Collected data:
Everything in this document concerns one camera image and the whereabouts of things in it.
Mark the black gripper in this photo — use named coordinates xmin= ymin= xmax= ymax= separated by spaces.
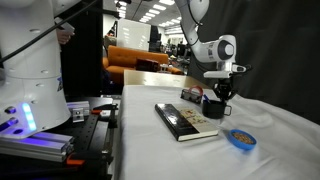
xmin=213 ymin=78 xmax=239 ymax=102

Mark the black cup with handle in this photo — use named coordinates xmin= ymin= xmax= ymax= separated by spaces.
xmin=202 ymin=99 xmax=233 ymax=120

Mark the grey handheld controller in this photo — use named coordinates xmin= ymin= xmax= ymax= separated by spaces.
xmin=54 ymin=16 xmax=76 ymax=34

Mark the person's hand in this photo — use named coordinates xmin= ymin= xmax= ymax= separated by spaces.
xmin=56 ymin=29 xmax=73 ymax=46

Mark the tape dispenser with red tape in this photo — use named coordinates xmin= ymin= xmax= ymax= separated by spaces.
xmin=180 ymin=85 xmax=204 ymax=105

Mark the blue bowl of cereal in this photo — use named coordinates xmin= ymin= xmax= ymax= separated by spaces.
xmin=228 ymin=129 xmax=258 ymax=151

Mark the black and cream textbook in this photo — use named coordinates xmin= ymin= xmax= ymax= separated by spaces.
xmin=154 ymin=103 xmax=220 ymax=142

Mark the brown wooden board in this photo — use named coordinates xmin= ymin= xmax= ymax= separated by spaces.
xmin=123 ymin=69 xmax=209 ymax=89

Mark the dark cushion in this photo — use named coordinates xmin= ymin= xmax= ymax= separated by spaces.
xmin=135 ymin=57 xmax=161 ymax=72

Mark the white tablecloth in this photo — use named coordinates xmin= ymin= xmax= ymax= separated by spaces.
xmin=114 ymin=83 xmax=320 ymax=180

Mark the orange sofa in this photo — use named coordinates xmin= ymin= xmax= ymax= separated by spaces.
xmin=102 ymin=44 xmax=185 ymax=86

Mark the white projection screen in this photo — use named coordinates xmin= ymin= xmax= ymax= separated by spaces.
xmin=116 ymin=18 xmax=152 ymax=52

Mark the black clamp with orange grip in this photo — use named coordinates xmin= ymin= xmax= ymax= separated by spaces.
xmin=91 ymin=103 xmax=119 ymax=116
xmin=64 ymin=150 xmax=114 ymax=168

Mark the black perforated breadboard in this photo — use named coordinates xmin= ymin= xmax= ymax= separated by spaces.
xmin=0 ymin=96 xmax=118 ymax=180

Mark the black partition panel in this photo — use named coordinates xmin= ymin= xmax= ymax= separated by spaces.
xmin=54 ymin=0 xmax=104 ymax=98

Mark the aluminium extrusion bar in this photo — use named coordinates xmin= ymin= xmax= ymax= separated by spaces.
xmin=0 ymin=131 xmax=75 ymax=148
xmin=0 ymin=141 xmax=73 ymax=163
xmin=66 ymin=100 xmax=91 ymax=116

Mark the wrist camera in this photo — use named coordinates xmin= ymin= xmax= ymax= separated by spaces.
xmin=231 ymin=63 xmax=253 ymax=74

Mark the small metal bracket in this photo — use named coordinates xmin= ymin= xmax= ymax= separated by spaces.
xmin=71 ymin=107 xmax=85 ymax=123

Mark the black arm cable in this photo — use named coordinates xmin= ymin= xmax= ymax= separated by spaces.
xmin=0 ymin=0 xmax=101 ymax=64

→ **YOUR OBJECTIVE**: Write every record out again exactly as written. Pictures don't belong in the copy.

→ **OUTPUT BELOW**:
Everything in this document concerns one camera image and the whereabouts of things in it.
Mark the black gripper in this photo — use named coordinates xmin= ymin= xmax= ymax= separated by spaces.
xmin=213 ymin=78 xmax=239 ymax=102

Mark the black cup with handle in this photo — use named coordinates xmin= ymin= xmax= ymax= separated by spaces.
xmin=202 ymin=99 xmax=233 ymax=120

Mark the grey handheld controller in this photo — use named coordinates xmin= ymin= xmax= ymax= separated by spaces.
xmin=54 ymin=16 xmax=76 ymax=34

Mark the person's hand in this photo — use named coordinates xmin= ymin= xmax= ymax= separated by spaces.
xmin=56 ymin=29 xmax=73 ymax=46

Mark the tape dispenser with red tape in this photo — use named coordinates xmin= ymin= xmax= ymax= separated by spaces.
xmin=180 ymin=85 xmax=204 ymax=105

Mark the blue bowl of cereal in this photo — use named coordinates xmin= ymin= xmax= ymax= separated by spaces.
xmin=228 ymin=129 xmax=258 ymax=151

Mark the black and cream textbook in this photo — use named coordinates xmin= ymin= xmax= ymax= separated by spaces.
xmin=154 ymin=103 xmax=220 ymax=142

Mark the brown wooden board in this photo — use named coordinates xmin= ymin= xmax= ymax= separated by spaces.
xmin=123 ymin=69 xmax=209 ymax=89

Mark the dark cushion in this photo — use named coordinates xmin= ymin= xmax= ymax= separated by spaces.
xmin=135 ymin=57 xmax=161 ymax=72

Mark the white tablecloth in this photo — use named coordinates xmin= ymin= xmax= ymax= separated by spaces.
xmin=114 ymin=83 xmax=320 ymax=180

Mark the orange sofa in this photo — use named coordinates xmin= ymin= xmax= ymax= separated by spaces.
xmin=102 ymin=44 xmax=185 ymax=86

Mark the white projection screen in this photo — use named coordinates xmin= ymin= xmax= ymax= separated by spaces.
xmin=116 ymin=18 xmax=152 ymax=52

Mark the black clamp with orange grip in this photo — use named coordinates xmin= ymin= xmax= ymax= separated by spaces.
xmin=91 ymin=103 xmax=119 ymax=116
xmin=64 ymin=150 xmax=114 ymax=168

Mark the black perforated breadboard in this photo — use named coordinates xmin= ymin= xmax= ymax= separated by spaces.
xmin=0 ymin=96 xmax=118 ymax=180

Mark the black partition panel in this photo — use named coordinates xmin= ymin= xmax= ymax= separated by spaces.
xmin=54 ymin=0 xmax=104 ymax=98

Mark the aluminium extrusion bar in this photo — use named coordinates xmin= ymin= xmax= ymax= separated by spaces.
xmin=0 ymin=131 xmax=75 ymax=148
xmin=0 ymin=141 xmax=73 ymax=163
xmin=66 ymin=100 xmax=91 ymax=116

Mark the wrist camera in this photo — use named coordinates xmin= ymin= xmax= ymax= separated by spaces.
xmin=231 ymin=63 xmax=253 ymax=74

Mark the small metal bracket in this photo — use named coordinates xmin= ymin= xmax= ymax= separated by spaces.
xmin=71 ymin=107 xmax=85 ymax=123

Mark the black arm cable in this photo — use named coordinates xmin= ymin= xmax= ymax= separated by spaces.
xmin=0 ymin=0 xmax=101 ymax=64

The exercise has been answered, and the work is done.